Dismissal without explanation

The labor legislation of the Russian Federation provides that an employment contract concluded between an employee and an employer may be terminated:

  • in connection with the expiration date of its validity or the condition for the performance of certain works;
  • earlier than the specified period of validity by agreement of the parties or at the request of one of the parties with justification of the reasons;
  • open-ended contracts can also be terminated at any time and the employee is dismissed:
    • at the request of the worker himself, if he writes a corresponding statement;
    • the initiator can be the head of the enterprise if he is not satisfied with the work of the employee;
  • for reasons that do not depend on the employee and the head of the organization (for example, conscription into the country's armed forces).
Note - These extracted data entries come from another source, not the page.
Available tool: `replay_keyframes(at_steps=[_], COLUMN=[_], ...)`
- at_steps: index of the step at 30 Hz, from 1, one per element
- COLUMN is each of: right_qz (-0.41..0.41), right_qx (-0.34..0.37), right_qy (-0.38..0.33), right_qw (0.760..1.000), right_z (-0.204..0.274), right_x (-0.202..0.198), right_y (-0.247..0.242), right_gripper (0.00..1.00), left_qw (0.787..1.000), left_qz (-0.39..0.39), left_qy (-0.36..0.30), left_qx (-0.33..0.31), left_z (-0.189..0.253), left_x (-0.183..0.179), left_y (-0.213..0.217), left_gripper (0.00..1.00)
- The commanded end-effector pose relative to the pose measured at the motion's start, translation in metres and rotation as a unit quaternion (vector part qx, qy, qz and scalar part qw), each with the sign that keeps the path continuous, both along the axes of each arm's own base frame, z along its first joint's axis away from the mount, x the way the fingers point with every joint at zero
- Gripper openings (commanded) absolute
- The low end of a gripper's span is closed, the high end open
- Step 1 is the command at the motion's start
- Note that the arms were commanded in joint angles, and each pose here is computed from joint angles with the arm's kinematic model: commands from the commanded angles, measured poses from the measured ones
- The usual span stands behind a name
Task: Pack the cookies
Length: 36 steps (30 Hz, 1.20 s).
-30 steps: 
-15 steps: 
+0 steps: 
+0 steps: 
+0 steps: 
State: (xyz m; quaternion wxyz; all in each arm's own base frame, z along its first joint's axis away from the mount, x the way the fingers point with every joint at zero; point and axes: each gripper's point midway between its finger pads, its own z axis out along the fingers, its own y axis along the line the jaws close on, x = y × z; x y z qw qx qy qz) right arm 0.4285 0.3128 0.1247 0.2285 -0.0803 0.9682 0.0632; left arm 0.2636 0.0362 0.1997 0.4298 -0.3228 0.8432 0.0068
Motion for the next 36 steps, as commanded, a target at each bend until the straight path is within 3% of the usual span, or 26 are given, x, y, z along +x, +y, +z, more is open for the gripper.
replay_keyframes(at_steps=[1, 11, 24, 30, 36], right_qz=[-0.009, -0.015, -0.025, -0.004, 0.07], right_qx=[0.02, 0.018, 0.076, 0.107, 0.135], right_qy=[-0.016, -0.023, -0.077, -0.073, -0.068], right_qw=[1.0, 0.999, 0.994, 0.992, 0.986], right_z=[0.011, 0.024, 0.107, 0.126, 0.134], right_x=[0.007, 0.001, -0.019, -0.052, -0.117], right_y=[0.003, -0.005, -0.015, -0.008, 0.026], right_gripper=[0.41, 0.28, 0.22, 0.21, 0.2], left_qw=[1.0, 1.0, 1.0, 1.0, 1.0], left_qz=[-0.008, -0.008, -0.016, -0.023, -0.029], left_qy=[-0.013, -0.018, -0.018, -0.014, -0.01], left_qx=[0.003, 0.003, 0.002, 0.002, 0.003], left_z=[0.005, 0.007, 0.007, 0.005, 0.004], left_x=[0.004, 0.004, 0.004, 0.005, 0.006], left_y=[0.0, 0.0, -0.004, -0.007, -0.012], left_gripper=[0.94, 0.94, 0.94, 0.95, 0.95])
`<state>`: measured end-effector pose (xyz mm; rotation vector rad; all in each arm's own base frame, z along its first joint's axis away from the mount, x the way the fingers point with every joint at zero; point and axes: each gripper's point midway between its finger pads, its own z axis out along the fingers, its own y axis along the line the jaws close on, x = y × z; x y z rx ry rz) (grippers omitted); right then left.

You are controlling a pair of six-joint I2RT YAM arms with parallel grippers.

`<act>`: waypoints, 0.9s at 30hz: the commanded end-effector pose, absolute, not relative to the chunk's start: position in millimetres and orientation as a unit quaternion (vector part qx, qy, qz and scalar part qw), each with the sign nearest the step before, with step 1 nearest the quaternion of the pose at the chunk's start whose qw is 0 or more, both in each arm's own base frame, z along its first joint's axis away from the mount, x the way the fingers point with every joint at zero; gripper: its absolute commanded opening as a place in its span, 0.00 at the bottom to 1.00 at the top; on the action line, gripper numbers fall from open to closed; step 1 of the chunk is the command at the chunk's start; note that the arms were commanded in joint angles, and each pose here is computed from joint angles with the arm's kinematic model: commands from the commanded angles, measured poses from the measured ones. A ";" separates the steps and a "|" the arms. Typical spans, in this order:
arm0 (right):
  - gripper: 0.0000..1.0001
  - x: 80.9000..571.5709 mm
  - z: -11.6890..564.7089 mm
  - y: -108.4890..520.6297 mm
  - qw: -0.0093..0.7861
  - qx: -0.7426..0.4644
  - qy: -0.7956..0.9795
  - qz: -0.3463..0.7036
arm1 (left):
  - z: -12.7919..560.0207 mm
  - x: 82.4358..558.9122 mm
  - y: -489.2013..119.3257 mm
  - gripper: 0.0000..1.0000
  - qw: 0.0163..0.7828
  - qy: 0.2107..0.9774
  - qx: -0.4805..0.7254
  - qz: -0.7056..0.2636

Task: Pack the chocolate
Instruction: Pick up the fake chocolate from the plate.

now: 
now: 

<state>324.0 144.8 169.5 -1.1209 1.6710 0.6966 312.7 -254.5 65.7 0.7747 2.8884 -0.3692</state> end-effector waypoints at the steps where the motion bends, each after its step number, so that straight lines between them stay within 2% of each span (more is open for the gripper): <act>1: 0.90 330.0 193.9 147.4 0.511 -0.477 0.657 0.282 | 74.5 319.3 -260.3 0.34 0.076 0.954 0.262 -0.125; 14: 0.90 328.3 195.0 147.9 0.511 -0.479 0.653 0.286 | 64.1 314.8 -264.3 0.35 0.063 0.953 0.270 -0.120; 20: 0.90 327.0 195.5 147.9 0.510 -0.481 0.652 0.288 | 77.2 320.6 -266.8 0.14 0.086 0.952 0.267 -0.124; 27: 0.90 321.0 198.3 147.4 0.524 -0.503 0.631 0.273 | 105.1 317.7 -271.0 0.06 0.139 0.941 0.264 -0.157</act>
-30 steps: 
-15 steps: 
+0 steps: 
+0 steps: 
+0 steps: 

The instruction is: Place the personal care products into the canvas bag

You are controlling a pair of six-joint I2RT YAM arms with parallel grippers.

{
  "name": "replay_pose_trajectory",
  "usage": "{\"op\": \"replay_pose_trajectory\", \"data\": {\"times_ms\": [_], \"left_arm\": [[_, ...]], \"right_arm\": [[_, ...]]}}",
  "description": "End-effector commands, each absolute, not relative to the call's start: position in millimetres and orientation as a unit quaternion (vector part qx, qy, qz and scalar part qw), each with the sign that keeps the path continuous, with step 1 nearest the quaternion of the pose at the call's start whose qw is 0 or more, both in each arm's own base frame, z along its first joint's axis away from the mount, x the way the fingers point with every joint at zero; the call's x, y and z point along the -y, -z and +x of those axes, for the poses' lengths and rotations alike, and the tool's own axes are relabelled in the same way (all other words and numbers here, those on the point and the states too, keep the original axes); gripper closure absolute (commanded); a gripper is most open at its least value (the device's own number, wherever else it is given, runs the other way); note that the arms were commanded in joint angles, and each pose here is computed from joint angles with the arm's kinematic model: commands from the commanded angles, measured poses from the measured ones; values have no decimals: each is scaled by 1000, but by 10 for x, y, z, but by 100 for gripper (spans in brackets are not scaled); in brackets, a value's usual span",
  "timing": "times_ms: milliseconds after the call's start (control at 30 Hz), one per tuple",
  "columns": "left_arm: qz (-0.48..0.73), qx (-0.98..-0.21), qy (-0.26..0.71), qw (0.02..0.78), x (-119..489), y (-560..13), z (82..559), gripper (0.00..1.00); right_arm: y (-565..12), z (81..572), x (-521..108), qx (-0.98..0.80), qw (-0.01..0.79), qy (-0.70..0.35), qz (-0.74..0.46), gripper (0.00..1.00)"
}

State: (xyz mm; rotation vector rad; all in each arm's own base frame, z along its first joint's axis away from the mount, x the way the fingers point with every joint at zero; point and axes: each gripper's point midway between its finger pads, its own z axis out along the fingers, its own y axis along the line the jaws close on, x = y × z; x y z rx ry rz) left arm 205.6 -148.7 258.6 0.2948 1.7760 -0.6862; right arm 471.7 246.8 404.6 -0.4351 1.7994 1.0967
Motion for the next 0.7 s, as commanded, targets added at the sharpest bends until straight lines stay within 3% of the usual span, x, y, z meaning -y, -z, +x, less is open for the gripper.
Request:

Any dismissal must comply with all statutory requirements.

Otherwise, the dismissed employee can appeal to the labor inspectorate or prosecutors with a complaint, to the court with claims.

After checking the indicated facts about non-compliance with the labor legislation upon dismissal, recognizing the claims as legitimate and reasonable, the employee can be reinstated at work with a recovery from the enterprise in his favor of the average earnings for all days of forced absenteeism - from the day of dismissal until reinstatement in the previous position ...

In addition, an employee dismissed in violation of the Labor Code of the Russian Federation has the right to demand compensation for moral damage inflicted on him undeservedly.

In case of proven facts of violation of labor legislation, an administrative fine in the amount of one to five thousand rubles may be imposed on the management, in addition, on an enterprise, as a legal entity, a fine is imposed in a more significant amount - from thirty to fifty thousand.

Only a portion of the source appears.